Respeita os bichos do mato, só mata bicho pra comer.
Certa
vez ele escutou alguém dizer lá na Rua, que tinha chegado um povo do Sul com
muita sabedoria, que ia mudernizar as roças e a criação de gado. Ouviu
dizer também, que esse pessoal não usava foice nem machado pra brocar e
derribar roça, usava era dois sudu de trator e em cada um prendia a ponta de
uma lepa de corrente e saíam chapada adentro derribando tudo que era pau que
achavam pela frente. Pau com mais de cem anos tombava num piscar de olho, com
a motosserra tirava a madeira e tacava fogo no resto, depois lascava uma cerca
de arame e botava gado.
Profundamente
descabriado com o que via, Morais tirou o papa-fogo da capanga e acendeu um
cigarro de palha, deu algumas baforadas para ter certeza de que estava aceso.

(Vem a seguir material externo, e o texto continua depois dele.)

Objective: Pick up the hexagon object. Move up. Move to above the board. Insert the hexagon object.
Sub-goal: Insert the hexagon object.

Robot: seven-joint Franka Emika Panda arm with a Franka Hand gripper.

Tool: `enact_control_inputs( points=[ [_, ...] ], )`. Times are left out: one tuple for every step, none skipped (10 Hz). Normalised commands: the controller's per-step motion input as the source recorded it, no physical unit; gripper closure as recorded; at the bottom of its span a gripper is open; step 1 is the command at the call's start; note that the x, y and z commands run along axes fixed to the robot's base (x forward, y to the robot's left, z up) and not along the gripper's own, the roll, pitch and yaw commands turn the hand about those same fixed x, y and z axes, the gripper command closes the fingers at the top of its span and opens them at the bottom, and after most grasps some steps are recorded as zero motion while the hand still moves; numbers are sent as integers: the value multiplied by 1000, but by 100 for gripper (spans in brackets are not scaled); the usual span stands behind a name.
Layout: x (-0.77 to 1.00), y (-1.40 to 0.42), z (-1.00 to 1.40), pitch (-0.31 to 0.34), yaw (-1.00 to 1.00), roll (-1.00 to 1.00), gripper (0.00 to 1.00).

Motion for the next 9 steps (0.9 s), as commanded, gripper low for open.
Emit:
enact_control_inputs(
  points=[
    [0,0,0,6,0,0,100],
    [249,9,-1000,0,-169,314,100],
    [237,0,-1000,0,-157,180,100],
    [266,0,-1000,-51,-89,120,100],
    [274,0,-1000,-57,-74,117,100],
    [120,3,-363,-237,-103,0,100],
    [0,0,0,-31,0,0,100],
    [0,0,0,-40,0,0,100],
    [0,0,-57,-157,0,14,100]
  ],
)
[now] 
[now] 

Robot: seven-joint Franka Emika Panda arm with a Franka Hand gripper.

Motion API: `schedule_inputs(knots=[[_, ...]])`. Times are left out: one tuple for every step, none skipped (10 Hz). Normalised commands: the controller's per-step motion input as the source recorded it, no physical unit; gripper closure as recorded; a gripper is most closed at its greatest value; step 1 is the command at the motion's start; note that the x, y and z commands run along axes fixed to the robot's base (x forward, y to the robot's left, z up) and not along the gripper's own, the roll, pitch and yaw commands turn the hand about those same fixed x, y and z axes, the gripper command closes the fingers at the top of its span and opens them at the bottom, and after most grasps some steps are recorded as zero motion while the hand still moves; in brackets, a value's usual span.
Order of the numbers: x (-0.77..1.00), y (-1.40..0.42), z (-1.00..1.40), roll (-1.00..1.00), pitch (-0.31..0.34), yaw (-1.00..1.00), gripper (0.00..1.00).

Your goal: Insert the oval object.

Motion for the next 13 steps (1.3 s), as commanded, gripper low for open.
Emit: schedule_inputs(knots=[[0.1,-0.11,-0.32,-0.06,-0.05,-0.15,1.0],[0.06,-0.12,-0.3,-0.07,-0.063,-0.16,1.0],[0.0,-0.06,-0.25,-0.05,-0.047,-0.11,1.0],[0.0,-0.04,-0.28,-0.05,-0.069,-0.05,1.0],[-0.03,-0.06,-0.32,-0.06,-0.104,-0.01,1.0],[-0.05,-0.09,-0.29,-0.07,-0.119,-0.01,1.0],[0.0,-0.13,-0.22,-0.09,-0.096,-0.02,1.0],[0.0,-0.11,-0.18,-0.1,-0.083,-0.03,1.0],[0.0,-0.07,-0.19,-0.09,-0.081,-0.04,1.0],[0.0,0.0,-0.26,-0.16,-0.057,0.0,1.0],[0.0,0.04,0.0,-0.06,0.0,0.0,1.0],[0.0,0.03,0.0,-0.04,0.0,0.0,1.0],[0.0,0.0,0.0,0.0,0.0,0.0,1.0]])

O que via lhe dava uma tristeza como há muito não sentia. Estava diante de
uma grave situação: o bicho homem tá acabando com a Natureza, destruindo a
Terra e matando a Vida. Escunjuro de um trem desse!
Morais
não compreendia certas coisas. Dias atrás, quando vendia umas esteiras na
Rua, ficou muito insuado, pois foi ameaçado por uns homens que se diziam ser
de um tal de IBAMA, que falaram pra ele não tirar mais palhas de buriti para
fazer tapiti nem esteira, nem matar bicho do mato, pois poderia ser preso e
ainda pagar multa. Na mesma ocasião falaram pra ele, que se pagasse a licença
podia cortar o que quisesse. Agora estava ali diante da morte do próprio
planeta e ninguém falava nada. Que diacho de lei é essa?
Já
estava ali há um tempão ruminando seus pensamentos e ainda não tinha visto
nenhum passarinho, nenhum bicho, e esse era o ponto deles beber água. Quanto
bicho do mato ele viu zanzando no passado por ali: jacu, galinha d’água,
sariema, jaó, saracura, alma de gato, lambu, fogo pagô, mutum, perdiz, pruvu,
cotrebéu, soim, preá, gato maracaiau, mocó, catingueiro e muitos outros.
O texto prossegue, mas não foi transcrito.